Honeymoon

Giappone, 2021, 29′

Yu Araki

Taro Nettleton, Qinhua Yang, Jack McLean

Una casa tradizionale giapponese, filmata in inquadrature frontali, nello stile di Ozu. Come colonna sonora, gli archivi dell’allunaggio dell’Apollo 11. Un commentatore giapponese subentra e annuncia il programma imminente: il commento in tempo reale a due persone di una cerimonia nuziale sulla base lunare di Nagasaki. Perché Nagasaki? Perché Puccini vi ha ambientato il matrimonio dell’ufficiale americano Pinkerton e della geisha Cio-Cio nel primo atto di Madama Butterfly, e perché HONEYMOON è una variazione esuberante ed esplosiva di quest’opera. Perché la luna? Perché questa bomba filmica è letteralmente fantascientifica, e perché la distanza spazio-temporale affina l’occhio per l’esperienza a venire. Attraverso un’analisi della cerimonia come tableau vivant, l’esperienza consiste in una decostruzione tanto intellettuale quanto folle del “giapponismo”, vale a dire il fascino dell’Europa del XIX e dell’inizio del XX secolo per il Giappone. Yu Araki sostituisce il marito e l’officiante originale di Puccini con due personaggi storici nippofili: l’eccentrico fotografo Adolf de Meyer e l’antropologo americano Frederick Starr. Etnologia, etimologia, storia, onomastica: man mano che le persone nella sala di controllo della tv spiegano nei dettagli il tableau vivant, il commento dialogato si trasforma in frenesia enciclopedica, filo esegetico. Il nucleo di questa esperienza decostruttivista è la seiza, cioè il modo formale di inginocchiarsi a terra, una posizione obbligatoria anche se un po’ scomoda nelle cerimonie. Quando i personaggi finalmente si alzano, la loro camminata irrigidita ricorda quella degli astronauti esploratori dell’Apollo 11. Il film finisce con questa idea geniale, questo finale a gravità zero per un film che unisce l’invenzione del burlesque minimalista alla più generosa condivisione di intelligenza e conoscenza. (Cyril Neyrat)
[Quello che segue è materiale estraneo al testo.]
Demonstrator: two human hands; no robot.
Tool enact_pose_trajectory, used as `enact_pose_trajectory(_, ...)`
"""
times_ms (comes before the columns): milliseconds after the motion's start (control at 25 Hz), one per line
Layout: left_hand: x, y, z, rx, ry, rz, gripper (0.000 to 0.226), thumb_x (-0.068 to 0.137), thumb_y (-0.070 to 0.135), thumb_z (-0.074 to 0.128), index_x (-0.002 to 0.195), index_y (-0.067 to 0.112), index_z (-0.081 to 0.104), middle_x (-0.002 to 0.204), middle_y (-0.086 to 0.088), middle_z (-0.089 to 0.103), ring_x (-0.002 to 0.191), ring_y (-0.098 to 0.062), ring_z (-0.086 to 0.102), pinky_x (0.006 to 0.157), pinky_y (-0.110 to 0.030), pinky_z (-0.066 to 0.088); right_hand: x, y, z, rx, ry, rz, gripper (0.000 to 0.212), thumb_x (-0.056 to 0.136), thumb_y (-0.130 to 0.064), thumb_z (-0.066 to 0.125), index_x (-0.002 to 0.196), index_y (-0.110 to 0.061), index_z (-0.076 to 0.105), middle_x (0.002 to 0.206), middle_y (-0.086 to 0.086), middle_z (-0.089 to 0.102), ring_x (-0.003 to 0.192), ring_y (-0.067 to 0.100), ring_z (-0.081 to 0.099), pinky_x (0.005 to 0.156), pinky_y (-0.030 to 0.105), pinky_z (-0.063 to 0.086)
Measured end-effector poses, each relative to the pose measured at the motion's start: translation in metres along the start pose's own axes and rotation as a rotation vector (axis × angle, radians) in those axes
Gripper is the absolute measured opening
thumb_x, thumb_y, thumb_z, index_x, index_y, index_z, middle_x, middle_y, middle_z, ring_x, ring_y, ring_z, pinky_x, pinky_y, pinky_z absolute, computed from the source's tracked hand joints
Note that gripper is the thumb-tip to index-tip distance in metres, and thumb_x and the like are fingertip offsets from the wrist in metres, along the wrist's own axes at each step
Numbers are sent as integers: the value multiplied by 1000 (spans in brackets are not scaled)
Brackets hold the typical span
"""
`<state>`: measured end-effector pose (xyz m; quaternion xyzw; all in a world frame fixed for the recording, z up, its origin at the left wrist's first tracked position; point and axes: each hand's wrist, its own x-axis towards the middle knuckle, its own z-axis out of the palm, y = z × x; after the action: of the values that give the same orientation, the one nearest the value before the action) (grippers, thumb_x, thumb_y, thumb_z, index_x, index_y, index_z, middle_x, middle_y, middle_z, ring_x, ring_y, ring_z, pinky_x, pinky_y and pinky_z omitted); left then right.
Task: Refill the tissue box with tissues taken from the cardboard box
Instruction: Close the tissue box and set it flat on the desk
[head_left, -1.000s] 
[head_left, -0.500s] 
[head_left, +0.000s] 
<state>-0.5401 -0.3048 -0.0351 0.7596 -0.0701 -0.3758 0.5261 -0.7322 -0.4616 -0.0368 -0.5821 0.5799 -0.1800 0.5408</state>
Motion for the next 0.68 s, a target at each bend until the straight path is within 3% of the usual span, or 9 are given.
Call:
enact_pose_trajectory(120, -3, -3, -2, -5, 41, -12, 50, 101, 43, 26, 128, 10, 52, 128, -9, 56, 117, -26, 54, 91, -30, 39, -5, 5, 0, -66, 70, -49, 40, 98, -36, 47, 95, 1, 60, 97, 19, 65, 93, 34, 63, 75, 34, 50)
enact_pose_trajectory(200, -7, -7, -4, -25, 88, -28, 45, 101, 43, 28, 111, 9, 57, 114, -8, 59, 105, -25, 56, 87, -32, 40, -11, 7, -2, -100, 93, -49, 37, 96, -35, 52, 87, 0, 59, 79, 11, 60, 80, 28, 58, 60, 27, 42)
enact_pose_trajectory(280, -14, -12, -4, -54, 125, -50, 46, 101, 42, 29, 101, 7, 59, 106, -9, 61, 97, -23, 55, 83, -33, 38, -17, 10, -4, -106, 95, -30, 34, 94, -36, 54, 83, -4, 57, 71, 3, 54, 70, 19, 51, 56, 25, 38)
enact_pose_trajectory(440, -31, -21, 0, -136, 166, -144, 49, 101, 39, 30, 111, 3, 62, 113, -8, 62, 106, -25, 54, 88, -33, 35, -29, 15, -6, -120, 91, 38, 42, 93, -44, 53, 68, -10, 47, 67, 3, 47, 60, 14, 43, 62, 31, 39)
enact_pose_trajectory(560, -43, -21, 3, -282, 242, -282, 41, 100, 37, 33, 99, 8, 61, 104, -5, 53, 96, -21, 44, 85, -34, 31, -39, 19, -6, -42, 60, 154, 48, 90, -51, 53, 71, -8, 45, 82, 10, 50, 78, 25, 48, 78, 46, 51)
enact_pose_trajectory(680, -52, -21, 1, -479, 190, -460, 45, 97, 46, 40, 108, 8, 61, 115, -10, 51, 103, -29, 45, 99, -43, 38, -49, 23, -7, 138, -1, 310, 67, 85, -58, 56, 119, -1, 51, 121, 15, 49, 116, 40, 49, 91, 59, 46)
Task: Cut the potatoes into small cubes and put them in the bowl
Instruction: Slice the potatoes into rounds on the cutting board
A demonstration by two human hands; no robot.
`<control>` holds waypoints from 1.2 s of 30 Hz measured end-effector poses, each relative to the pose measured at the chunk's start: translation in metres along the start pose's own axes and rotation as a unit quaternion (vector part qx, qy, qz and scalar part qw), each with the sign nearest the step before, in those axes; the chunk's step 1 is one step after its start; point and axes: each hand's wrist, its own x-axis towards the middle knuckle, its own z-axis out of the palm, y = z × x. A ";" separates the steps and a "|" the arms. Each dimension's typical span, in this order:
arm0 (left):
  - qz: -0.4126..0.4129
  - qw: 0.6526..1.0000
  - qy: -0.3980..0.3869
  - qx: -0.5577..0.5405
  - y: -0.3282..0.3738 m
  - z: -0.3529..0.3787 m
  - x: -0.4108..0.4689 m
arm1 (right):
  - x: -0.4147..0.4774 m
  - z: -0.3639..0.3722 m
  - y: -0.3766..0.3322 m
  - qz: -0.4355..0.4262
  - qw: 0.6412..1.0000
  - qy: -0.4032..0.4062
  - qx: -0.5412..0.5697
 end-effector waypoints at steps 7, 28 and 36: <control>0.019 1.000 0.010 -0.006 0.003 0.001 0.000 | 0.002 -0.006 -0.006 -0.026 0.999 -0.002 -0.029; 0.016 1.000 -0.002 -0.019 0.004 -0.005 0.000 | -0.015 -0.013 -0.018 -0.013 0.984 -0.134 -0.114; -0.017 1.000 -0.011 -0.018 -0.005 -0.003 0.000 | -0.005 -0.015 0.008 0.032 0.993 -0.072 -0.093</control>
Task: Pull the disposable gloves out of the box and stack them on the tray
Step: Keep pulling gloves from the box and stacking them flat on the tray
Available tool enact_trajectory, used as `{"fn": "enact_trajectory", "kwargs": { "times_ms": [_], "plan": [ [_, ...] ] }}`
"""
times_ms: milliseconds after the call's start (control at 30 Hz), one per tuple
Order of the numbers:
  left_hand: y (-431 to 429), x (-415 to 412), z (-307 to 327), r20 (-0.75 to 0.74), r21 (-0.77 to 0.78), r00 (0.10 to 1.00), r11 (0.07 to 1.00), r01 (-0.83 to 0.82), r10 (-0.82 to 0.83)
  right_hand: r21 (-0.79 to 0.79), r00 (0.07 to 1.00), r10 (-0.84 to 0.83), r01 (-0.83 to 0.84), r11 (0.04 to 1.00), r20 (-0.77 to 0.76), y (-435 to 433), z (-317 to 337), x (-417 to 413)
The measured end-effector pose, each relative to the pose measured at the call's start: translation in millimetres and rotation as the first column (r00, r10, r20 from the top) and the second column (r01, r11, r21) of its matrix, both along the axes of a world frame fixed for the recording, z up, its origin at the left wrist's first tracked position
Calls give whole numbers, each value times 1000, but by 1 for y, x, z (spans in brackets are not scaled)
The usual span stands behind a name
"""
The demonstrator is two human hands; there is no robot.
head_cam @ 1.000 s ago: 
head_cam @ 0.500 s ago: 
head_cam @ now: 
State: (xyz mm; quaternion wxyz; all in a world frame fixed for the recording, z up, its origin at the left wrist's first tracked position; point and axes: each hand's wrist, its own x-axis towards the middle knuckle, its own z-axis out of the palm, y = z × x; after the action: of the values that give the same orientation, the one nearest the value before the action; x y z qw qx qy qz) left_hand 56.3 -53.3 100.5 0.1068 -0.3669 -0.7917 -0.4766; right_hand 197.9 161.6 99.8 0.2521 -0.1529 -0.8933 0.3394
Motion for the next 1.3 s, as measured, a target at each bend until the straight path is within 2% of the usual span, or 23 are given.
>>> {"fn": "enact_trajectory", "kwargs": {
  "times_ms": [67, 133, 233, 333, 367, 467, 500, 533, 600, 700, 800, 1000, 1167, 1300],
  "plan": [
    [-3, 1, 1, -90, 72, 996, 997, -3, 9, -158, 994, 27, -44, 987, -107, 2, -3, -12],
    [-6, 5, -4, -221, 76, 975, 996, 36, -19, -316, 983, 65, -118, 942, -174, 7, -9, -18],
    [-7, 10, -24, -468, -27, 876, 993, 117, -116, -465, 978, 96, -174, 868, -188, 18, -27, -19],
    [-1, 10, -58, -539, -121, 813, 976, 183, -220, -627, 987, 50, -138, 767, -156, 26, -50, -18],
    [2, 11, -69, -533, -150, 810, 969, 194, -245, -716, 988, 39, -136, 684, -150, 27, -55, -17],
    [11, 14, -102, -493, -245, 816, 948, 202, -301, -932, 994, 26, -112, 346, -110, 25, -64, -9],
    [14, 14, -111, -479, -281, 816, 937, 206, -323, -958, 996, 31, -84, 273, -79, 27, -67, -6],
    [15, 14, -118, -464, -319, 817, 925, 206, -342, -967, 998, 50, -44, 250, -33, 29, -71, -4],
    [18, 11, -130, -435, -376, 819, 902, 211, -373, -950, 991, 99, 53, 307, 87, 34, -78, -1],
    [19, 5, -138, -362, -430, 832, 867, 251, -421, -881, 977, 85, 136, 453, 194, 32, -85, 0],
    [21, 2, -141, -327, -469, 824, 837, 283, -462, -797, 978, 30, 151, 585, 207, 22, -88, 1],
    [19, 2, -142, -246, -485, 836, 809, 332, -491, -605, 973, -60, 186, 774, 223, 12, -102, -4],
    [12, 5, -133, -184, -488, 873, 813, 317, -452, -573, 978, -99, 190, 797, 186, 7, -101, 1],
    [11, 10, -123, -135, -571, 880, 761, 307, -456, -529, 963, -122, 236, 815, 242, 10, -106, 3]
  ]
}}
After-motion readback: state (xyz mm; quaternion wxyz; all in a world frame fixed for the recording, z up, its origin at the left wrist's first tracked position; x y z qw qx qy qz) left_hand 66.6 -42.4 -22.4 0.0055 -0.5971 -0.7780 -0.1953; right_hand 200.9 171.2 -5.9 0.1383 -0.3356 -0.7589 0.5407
Yu ARAKI (1985, Giappone) ha conseguito il suo Bachelor of Fine Arts in Scultura alla Washington University di St. Louis e ha completato il suo Master of Film and New Media Studies alla Tokyo University of the Arts nel 2007. Ha incontrato Daniel Jacoby nel 2010 durante una residenza al Tokyo Wonder Site. Entrambi i loro lavori sono stati fortemente influenzati dai rispettivi viaggi. La narrativa è spesso usata da loro come strumento per comprendere le sconcertanti differenze culturali e socio-politiche tra le varie parti del mondo. Il loro primo film realizzato come duo è stato Mountain Plain Mountain (2018). Il film ha vinto l’Ammodo Tiger Short Film Award. Nel 2019 è stato inserito nella shortlist del Future Generation Art Prize.